Sears Holdings Corp (NASDAQ:SHLD) made news this week by partnering with mall REIT Simon Property Group Inc (NYSE:SPG), the largest REIT in the world by market cap.
Sears plans to bundle 10 properties worth about $228 million into the venture, which it will then lease back. Sears made a similar deal with rival mall REIT General Growth Properties Inc (NYSE:GGP) earlier this month, selling and leasing back 12 properties located in General Growth malls.
Of course, all of this pales in comparison to Sears’ most ambitious move: The planned spinoff of 254 properties worth $2.5 billion into Seritage Growth Properties, a real estate holding and development company. Sears currently owns Seritage, but it is widely believed that Chairman Eddie Lampert plans to list it as a standalone traded REIT.

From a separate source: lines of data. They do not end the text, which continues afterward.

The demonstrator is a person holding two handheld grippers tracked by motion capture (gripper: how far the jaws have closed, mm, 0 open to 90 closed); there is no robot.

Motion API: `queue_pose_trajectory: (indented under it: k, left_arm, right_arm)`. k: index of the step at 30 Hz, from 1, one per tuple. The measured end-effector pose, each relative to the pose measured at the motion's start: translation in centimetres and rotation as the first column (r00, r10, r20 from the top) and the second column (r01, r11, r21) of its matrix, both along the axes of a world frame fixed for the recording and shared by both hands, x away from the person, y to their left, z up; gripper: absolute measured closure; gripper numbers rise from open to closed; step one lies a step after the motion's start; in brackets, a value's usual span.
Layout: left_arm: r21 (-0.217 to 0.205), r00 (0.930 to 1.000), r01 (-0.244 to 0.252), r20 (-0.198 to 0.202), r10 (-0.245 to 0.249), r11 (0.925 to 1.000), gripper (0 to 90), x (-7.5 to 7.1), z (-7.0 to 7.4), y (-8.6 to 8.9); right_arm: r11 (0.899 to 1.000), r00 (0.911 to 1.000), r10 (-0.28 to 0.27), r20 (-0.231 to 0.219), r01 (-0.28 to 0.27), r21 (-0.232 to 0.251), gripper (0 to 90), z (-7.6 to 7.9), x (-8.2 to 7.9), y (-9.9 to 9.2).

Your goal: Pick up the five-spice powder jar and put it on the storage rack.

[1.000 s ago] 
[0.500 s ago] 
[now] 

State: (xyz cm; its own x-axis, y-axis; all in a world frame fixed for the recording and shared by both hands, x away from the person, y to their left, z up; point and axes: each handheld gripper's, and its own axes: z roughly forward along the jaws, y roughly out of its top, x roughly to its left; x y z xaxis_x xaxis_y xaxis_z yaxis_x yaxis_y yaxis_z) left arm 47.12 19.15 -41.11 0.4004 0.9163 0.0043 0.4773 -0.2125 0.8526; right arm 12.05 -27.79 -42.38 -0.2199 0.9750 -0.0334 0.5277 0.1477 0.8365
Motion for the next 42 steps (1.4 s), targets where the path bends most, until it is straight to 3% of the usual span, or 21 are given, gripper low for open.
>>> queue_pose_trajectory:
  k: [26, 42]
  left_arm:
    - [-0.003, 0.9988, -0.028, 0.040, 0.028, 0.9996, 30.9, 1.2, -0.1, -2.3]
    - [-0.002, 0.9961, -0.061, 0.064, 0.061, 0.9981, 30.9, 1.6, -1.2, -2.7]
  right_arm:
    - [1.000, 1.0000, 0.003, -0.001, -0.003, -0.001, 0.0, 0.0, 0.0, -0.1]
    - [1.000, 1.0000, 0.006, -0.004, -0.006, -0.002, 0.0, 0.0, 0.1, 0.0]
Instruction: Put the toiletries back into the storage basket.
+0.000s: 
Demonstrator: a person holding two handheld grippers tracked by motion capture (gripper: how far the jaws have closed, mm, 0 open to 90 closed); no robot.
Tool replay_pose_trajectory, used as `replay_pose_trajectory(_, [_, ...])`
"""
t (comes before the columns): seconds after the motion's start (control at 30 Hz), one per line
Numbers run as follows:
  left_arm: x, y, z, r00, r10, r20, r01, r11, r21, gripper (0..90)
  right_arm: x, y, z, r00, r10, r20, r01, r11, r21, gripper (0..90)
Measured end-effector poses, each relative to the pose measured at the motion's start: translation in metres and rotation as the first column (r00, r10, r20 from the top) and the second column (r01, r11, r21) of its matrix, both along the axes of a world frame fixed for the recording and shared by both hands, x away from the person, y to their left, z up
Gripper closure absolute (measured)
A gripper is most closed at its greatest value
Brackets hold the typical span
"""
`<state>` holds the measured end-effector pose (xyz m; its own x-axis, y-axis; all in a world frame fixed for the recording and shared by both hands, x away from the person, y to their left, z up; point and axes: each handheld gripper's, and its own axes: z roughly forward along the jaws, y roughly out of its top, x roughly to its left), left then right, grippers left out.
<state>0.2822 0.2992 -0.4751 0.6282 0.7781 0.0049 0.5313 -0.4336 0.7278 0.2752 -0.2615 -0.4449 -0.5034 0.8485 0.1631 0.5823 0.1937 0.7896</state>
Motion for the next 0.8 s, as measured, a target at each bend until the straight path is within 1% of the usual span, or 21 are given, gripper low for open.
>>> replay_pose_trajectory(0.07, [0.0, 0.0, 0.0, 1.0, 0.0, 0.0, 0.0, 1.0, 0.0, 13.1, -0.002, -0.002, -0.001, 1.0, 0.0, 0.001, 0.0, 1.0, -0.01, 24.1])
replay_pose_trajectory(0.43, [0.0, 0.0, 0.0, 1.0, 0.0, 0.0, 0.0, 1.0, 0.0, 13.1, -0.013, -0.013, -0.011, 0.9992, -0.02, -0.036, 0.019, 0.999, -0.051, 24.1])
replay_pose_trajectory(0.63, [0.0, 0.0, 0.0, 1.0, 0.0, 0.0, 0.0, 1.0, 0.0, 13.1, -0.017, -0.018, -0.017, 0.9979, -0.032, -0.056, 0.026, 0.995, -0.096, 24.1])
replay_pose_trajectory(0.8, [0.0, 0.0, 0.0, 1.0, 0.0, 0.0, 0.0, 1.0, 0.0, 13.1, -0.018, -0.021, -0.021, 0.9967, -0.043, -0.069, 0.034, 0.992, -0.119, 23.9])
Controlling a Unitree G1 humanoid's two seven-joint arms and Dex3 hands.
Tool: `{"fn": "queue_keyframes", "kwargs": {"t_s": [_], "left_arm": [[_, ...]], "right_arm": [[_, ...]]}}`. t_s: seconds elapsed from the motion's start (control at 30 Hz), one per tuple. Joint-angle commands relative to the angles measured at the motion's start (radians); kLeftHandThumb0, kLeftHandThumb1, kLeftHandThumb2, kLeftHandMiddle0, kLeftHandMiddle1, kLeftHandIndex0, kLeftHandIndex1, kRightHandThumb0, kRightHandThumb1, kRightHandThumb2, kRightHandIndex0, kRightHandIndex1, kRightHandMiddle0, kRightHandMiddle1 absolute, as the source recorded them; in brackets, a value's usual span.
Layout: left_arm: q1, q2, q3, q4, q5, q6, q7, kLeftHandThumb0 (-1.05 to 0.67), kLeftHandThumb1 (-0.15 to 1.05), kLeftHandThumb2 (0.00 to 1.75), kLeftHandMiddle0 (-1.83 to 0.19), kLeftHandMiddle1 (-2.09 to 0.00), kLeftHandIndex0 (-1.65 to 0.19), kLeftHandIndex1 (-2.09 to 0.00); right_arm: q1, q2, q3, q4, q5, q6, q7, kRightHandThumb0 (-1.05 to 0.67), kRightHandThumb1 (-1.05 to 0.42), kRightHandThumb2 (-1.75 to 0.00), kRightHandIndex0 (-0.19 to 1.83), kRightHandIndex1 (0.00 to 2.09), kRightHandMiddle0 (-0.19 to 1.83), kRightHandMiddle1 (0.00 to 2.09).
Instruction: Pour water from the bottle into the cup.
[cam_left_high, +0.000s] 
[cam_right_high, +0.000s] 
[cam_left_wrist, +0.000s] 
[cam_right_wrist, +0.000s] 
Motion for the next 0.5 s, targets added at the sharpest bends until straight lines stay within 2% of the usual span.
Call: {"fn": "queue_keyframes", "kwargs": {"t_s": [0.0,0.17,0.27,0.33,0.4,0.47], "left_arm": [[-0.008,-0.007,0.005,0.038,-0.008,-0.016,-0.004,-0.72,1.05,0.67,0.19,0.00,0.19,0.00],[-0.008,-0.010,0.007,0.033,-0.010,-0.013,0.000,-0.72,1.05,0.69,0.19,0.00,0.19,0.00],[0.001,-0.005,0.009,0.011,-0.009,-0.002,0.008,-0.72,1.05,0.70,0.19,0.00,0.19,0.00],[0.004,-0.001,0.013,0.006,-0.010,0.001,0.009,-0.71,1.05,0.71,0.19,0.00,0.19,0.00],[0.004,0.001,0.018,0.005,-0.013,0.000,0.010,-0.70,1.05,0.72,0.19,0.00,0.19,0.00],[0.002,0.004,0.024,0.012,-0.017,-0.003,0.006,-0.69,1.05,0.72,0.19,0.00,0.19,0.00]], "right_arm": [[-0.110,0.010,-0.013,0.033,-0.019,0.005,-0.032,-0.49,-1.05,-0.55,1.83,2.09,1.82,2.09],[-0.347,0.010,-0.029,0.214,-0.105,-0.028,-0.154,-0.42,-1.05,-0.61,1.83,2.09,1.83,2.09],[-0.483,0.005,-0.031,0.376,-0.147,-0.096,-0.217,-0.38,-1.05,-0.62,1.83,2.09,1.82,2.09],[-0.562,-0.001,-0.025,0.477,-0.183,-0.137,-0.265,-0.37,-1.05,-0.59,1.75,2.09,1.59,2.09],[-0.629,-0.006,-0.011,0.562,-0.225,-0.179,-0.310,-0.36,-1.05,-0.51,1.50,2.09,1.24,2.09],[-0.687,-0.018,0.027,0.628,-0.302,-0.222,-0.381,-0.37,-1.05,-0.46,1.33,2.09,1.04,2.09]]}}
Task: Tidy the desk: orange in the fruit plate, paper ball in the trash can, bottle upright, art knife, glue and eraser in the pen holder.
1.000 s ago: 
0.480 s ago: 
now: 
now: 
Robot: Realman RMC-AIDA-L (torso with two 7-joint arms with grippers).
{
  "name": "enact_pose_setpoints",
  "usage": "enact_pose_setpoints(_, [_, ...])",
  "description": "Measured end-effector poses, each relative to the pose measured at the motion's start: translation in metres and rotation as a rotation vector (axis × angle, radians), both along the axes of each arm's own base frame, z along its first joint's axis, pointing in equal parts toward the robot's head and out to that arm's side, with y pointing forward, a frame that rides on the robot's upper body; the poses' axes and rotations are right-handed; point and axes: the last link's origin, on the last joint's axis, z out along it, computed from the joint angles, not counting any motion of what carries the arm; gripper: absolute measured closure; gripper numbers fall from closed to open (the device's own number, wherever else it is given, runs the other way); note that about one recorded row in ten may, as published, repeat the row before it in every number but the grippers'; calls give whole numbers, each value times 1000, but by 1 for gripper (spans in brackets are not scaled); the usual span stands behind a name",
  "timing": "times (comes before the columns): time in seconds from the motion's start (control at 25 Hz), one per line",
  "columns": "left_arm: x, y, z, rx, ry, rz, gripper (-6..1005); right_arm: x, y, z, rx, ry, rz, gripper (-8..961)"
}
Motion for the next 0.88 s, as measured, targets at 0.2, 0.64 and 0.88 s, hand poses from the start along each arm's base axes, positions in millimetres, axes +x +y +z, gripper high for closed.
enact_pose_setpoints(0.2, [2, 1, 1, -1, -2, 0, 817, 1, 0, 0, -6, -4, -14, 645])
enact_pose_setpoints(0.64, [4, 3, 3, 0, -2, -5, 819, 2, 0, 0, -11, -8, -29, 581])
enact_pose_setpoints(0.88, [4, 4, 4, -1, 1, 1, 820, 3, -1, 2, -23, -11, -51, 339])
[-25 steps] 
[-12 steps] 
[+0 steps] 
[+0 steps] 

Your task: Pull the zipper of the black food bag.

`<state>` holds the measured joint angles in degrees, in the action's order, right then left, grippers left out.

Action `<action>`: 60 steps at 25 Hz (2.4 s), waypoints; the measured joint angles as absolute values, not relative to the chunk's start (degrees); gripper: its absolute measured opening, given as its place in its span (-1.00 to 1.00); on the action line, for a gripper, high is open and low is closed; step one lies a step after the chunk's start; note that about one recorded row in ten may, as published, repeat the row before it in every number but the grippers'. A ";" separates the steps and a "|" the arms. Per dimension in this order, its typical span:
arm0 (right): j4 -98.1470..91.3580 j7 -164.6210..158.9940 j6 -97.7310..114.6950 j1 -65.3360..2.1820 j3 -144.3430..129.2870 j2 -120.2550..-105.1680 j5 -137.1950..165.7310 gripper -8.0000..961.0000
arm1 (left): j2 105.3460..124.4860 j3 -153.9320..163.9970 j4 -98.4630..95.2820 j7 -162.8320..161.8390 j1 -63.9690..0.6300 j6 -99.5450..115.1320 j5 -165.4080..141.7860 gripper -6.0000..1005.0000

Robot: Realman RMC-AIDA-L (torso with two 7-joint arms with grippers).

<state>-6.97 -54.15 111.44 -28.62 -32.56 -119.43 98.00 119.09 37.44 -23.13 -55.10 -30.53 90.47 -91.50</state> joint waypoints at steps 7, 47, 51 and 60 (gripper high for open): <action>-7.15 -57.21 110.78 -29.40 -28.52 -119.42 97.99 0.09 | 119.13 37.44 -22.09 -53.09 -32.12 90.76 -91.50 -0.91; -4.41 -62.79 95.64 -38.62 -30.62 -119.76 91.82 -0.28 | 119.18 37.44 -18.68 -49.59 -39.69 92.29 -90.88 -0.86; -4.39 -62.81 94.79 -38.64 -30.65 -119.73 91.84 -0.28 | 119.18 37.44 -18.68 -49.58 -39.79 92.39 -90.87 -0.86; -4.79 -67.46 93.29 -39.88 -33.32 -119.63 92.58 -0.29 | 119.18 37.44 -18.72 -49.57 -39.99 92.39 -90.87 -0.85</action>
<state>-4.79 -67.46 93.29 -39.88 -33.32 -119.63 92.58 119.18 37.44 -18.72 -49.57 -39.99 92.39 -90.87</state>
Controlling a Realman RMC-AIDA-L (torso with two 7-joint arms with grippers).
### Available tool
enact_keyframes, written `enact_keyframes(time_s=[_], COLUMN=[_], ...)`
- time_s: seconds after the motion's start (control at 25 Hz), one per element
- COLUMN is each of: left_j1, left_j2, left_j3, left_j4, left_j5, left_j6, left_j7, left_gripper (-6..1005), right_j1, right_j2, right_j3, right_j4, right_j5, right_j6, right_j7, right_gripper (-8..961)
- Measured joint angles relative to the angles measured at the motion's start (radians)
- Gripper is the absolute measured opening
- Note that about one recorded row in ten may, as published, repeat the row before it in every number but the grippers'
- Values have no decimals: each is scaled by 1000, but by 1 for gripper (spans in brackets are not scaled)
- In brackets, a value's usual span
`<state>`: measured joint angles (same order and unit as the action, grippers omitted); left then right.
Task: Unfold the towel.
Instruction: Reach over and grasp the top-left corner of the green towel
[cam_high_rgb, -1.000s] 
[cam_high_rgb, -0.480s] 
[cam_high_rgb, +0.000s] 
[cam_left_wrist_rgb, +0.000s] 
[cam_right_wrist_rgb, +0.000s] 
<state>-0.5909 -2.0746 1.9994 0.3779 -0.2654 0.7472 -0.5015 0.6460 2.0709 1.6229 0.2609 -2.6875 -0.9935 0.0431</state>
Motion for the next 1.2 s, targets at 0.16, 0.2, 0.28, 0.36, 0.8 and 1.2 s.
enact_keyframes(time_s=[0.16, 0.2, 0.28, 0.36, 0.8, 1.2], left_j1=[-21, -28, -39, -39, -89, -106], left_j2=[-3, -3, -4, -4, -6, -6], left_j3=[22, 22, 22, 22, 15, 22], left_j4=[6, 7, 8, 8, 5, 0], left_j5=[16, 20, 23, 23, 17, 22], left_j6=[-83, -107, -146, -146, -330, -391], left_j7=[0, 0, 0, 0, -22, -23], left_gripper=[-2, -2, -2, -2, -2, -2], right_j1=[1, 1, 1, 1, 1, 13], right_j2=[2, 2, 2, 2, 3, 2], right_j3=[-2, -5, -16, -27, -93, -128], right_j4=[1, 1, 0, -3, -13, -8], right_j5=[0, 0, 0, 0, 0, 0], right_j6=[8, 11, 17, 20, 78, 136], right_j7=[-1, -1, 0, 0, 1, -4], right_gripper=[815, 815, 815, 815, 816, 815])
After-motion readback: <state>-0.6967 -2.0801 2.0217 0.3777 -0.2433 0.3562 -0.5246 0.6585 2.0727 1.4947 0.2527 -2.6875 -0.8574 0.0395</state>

So … what’s going on here?
Lampert Nears His Endgame
I’ve been following the developments at SHLD for years, and it appears that this is execution of Lampert’s long-term plan of essentially chopping up Sears — an old retailer that has been dying a slow death for decades — and selling its valuable pieces for spare parts.
Just last year, SHLD spun off its Lands’ End, Inc. (NADAQ:LE) brand. This followed the 2011 spinoff of Orchard Supply and assorted sales of real estate along the way.
Sears stores have been losing ground to more competitive big-box retailers like Wal-Mart Stores, Inc. (NYSE:WMT), The Home Depot Inc (NYSE:HD) and Target Corporation (NYSE:TGT) for longer than I have been alive. Yet, due to its age and longevity, Sears is sitting on choice retail sites across the country.
Of course, no shoppers visit these sites anymore, but they certainly might if they were rented by higher-quality tenants. At least this was Lampert’s thinking when he bought a controlling interest for $11 billion back in 2004. Though he has never admitted it publicly (it would be bad for business), it was pretty obvious that Lampert had no grand ambition for reviving the Sears retail empire. That would be ludicrous, and Lampert is too smart for that.
Lampert’s game plan was to invest whatever minimal amount was necessary to keep the company afloat long enough for him to extract the value out of it via spinoffs of its valuable brands and real estate assets.
As I wrote years ago in “Is Sears the Next Berkshire Hathaway?” Lampert’s plan probably would have worked well had he not started it immediately before the 2008 crisis and real estate crash.
Is there an investment play here?
Seritage, were it to go public, might very well turn out to be a decent investment. We’ll have to wait and see there. But the rump Sears Holdings — which today is trading at 2004 levels — is still struggling to turn a profit in a lousy environment for retailers.
When I compared Sears to Berkshire Hathaway years ago, I got a lot of raised eyebrows. But the comparison is completely valid. Warren Buffett has publicly admitted that buying Berkshire Hathaway Inc. (NYSE:BRK-A) was the worst investment of his career and one that probably cost him $200 billion in lost gains.
Once the Sears stores do eventually go out of business — and they will — SHLD, like Berkshire Hathaway, might be a great way for regular investors to invest in the holding company of one of the best managers in the business today.
But in the meantime, you’re looking at a slow bleed.